◆ Data shown
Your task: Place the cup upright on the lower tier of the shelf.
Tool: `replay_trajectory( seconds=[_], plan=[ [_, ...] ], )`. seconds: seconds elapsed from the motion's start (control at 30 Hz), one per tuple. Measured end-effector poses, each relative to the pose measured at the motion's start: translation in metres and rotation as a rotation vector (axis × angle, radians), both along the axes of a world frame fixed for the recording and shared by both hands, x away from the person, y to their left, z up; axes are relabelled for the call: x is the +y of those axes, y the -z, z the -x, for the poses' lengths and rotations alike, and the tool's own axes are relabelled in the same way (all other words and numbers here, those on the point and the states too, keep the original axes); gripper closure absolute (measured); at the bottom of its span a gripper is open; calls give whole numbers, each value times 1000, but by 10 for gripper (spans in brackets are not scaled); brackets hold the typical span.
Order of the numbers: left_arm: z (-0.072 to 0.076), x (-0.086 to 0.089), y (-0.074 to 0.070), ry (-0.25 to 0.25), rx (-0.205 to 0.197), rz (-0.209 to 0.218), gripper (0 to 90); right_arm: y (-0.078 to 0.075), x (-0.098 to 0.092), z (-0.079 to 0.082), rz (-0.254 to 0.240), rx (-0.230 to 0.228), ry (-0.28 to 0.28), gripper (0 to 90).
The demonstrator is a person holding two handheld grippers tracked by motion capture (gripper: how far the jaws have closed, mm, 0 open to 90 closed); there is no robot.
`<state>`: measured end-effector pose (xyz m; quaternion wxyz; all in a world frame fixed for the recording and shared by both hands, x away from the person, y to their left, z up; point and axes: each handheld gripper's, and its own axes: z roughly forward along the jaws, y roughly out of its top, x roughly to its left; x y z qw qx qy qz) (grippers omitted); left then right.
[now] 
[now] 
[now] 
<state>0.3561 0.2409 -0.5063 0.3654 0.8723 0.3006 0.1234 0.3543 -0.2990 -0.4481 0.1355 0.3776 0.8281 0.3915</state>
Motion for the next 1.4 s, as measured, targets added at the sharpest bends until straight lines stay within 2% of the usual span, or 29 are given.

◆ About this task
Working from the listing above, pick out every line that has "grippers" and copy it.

◆ Written reply
The demonstrator is a person holding two handheld grippers tracked by motion capture (gripper: how far the jaws have closed, mm, 0 open to 90 closed); there is no robot.
`<state>`: measured end-effector pose (xyz m; quaternion wxyz; all in a world frame fixed for the recording and shared by both hands, x away from the person, y to their left, z up; point and axes: each handheld gripper's, and its own axes: z roughly forward along the jaws, y roughly out of its top, x roughly to its left; x y z qw qx qy qz) (grippers omitted); left then right.

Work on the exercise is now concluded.